### Action item
Both the line below containing "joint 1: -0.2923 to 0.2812" and the line containing "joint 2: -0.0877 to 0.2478", along with every line between them, should be repeated exactly; no other line belongs in the answer.

### Provided material
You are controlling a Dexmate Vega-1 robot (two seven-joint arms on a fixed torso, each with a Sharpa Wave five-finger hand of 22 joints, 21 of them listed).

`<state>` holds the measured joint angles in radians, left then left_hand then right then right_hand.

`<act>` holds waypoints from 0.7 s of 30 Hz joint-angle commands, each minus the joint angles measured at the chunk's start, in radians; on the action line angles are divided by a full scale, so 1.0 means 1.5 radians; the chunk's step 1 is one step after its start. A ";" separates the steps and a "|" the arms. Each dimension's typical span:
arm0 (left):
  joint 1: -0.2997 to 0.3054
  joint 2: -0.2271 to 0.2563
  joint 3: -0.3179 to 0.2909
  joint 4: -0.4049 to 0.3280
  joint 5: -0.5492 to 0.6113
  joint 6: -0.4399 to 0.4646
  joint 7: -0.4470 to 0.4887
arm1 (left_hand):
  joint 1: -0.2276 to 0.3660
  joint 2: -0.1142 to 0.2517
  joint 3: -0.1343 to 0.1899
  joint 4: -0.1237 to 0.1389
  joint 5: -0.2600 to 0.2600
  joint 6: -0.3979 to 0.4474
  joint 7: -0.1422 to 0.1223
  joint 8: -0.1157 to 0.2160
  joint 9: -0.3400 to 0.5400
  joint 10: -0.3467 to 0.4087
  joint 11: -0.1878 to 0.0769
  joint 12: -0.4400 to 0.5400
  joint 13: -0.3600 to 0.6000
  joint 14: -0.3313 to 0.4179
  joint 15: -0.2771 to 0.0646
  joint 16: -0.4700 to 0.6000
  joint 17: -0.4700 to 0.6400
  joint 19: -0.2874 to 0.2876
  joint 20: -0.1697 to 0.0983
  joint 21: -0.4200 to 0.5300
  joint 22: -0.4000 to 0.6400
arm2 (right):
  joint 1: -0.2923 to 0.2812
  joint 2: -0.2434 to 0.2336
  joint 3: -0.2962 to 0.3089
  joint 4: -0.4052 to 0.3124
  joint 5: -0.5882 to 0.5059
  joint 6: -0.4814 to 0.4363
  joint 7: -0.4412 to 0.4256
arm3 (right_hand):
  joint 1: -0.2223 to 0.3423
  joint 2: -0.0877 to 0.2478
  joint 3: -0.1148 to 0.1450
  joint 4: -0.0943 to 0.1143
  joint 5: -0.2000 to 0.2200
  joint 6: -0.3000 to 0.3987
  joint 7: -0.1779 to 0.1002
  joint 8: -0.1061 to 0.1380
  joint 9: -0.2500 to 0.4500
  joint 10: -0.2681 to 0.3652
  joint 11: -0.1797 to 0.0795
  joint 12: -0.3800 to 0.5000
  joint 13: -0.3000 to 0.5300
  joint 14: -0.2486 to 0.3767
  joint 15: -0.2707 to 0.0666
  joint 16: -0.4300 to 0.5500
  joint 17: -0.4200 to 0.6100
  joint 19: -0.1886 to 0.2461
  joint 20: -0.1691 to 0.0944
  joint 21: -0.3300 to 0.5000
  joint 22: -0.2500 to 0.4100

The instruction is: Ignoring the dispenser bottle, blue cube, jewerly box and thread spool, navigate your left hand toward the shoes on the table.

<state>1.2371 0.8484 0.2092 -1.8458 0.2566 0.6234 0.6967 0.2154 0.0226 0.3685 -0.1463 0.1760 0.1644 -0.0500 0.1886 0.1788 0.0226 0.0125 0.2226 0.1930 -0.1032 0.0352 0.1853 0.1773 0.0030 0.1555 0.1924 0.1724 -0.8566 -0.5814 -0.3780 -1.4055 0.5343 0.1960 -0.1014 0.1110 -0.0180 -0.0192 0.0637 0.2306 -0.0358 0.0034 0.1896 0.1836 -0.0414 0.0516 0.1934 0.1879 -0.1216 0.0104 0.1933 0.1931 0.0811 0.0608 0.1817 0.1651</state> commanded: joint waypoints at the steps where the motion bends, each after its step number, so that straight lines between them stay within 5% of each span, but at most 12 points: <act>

### Exercise solution
  joint 1: -0.2923 to 0.2812
  joint 2: -0.2434 to 0.2336
  joint 3: -0.2962 to 0.3089
  joint 4: -0.4052 to 0.3124
  joint 5: -0.5882 to 0.5059
  joint 6: -0.4814 to 0.4363
  joint 7: -0.4412 to 0.4256
arm3 (right_hand):
  joint 1: -0.2223 to 0.3423
  joint 2: -0.0877 to 0.2478

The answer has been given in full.